Jorge Bornhausen – O PSOL já é errado de nascença. Não tem solução (risos). Nasceu sob o signo do radicalismo. Mas pode crescer. Acho mais fácil, nessas próximas eleições, o crescimento do PSOL do que a recuperação do PT. O ideal era que houvesse uma revisão do sistema de governo e do sistema eleitoral.
ADI/Adjori – Em que direção?
Jorge Bornhausen – Do Parlamentarismo, no sistema de governo, porque está provado que o presidencialismo, no Brasil, é uma fonte permanente de crise institucional; e um sistema eleitoral de listas, que permita uma renovação com qualidade e não uma eleição dos que têm corporação ou mídia. Eu destaco Portugal, que tem uma alta qualidade de homens públicos. Morei lá por dois anos, pude acompanhar de perto. Um país pequenininho, que consegue ter qualidade em seus homens públicos. Por causa do sistema eleitoral e do sistema de governo.
ADI/Adjori – Em Santa Catarina, qual deve ser o caminho do DEM e do PSD?
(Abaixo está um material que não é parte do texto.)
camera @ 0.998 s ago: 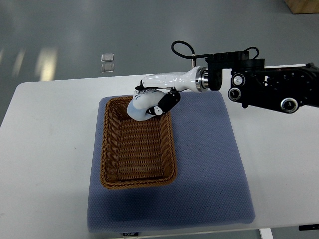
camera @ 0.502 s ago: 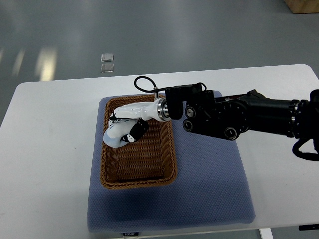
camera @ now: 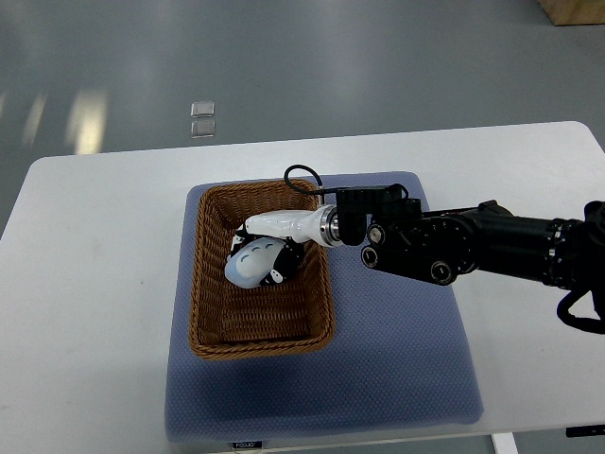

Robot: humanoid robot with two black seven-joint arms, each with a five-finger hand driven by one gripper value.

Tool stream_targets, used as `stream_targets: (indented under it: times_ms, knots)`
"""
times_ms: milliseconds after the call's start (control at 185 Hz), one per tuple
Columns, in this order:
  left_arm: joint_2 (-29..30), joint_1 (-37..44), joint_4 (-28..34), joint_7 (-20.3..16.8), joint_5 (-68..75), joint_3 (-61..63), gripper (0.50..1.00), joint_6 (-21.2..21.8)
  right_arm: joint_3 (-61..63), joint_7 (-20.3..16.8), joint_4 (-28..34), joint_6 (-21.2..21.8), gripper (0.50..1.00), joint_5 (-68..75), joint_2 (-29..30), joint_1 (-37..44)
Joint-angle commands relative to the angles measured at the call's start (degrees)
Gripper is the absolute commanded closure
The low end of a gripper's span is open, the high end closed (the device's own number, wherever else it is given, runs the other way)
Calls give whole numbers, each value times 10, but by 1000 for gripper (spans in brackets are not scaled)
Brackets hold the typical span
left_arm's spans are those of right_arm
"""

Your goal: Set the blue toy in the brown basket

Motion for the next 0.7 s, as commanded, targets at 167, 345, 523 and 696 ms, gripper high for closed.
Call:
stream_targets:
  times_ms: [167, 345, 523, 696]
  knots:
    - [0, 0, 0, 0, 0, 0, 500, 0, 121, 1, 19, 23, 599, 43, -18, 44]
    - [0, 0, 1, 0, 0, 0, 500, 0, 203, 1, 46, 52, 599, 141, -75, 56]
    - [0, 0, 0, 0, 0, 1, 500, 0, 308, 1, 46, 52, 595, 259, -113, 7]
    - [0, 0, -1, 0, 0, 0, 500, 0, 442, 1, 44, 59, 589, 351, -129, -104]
Jorge Bornhausen – O PSD vai crescer no estado com a saída do Merisio (Gelson, ex-deputado estadual). Quem impediu a tríplice aliança foi o Merisio. E ela seria vitoriosa. Não teria nascido nenhum Moisés. A candidatura do Udo (Döhler, MDB, prefeito de Joinville), com o apoio dos grandes partidos, era imbatível. Depois a do Esperidião (Amin, PP, senador). Depois a do próprio Paulo Bauer e do Napoleão Bernardes (respectivamente ex-senador e ex-prefeito de Blumenau, ambos do PSDB)… mas tudo isso foi impedido pelos presidentes dos partidos em uma articulação do Merisio. O PSD deve ter novos quadros e eu acho que vai progredir.
ADI/Adjori – Sobre o DEM…
Jorge Bornhausen – Aqui no estado ele ficou muito pequeno. Está agora procurando aumentar seus quadros, mas é um trabalho difícil. No cenário nacional, tem ministro, participa do governo e tem a presidência da Câmara, Rodrigo Maia.